Thomas lives with his timid mother and his frustrated father, who misses Germany and the life he left behind. Thomas is told he is being sent off to Camp Nordland this summer to learn the ways of German life. The camp director explains why Thomas and the other young men of New Jersey should go to Camp Nordland, “To be and remain worthy of our Germanic blood, our German Fatherland, and ancestral German blood.” Camp will be a place to bridge the old and new, bring together Germany and America.

The book shares the thoughts of Thomas and Benjy through poems side by side. Benjy, misses his best friend and wants to help the adults of the Newark Minutemen disband Camp Nordland and bring an end to the Bund in NJ. Thomas, becomes a member of the Nazi Youth and then realizes this is not how he really feels and wants to leave the movement.

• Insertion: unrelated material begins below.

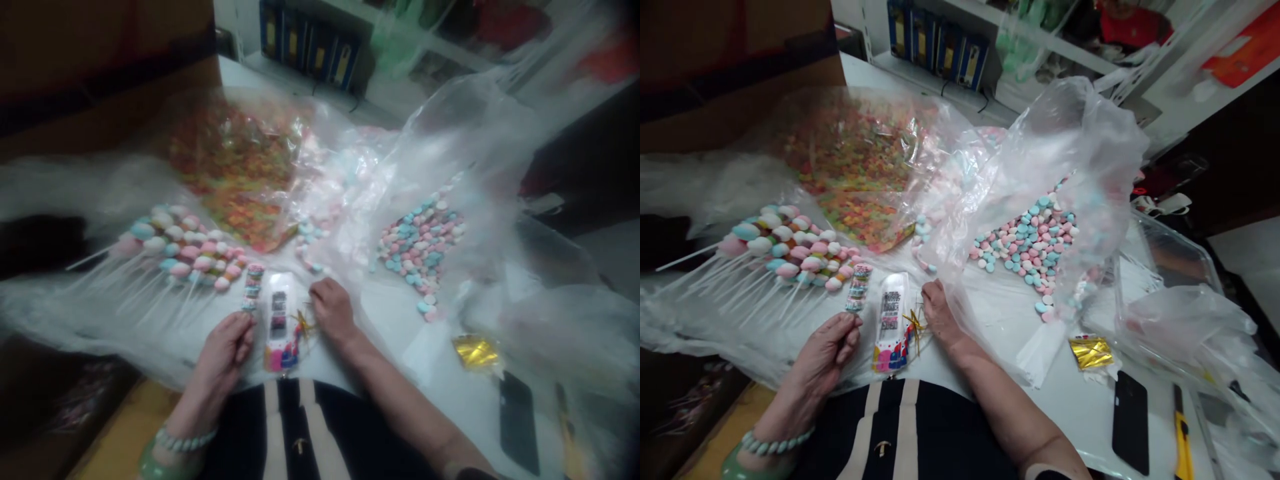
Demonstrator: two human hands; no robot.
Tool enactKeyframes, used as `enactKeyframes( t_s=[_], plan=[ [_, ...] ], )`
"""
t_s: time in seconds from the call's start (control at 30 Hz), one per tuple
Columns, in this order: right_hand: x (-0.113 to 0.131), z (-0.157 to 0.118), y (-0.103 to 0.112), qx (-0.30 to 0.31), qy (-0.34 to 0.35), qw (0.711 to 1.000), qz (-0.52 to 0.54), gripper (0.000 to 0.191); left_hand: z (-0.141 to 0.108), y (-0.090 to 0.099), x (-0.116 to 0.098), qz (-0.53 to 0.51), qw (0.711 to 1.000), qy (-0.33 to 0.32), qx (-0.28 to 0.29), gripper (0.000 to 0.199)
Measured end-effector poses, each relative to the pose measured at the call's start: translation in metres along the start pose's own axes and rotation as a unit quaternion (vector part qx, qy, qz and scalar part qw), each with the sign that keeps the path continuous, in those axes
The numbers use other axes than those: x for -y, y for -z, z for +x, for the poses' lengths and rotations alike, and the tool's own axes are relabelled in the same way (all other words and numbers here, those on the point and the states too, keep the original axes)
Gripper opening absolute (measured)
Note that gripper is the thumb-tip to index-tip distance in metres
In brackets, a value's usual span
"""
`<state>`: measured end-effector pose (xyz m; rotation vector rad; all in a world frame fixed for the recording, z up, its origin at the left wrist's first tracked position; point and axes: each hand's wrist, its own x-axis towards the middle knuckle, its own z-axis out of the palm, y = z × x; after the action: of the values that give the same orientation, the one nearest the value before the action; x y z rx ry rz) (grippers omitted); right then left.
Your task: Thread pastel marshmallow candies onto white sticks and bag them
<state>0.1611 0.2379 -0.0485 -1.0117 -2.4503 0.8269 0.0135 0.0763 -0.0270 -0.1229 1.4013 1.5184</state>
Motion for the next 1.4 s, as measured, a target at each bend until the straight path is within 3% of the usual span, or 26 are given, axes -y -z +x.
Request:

This book does not really talk about Jewish religion directly, but shows how the community was impacted by the Bund. It is an excellent choice for learning about how Hitler was slowly able to bring people under his spell and make them want to be a part of his movement. It shows how far the Nazi indoctrination could reach. I think this is a terrific book for all young people to read to get a real feeling for the pull of the Nazi party on those who were vulnerable to the message. It is also shows how the Bund was a serious threat to the Jewish people living in the United States.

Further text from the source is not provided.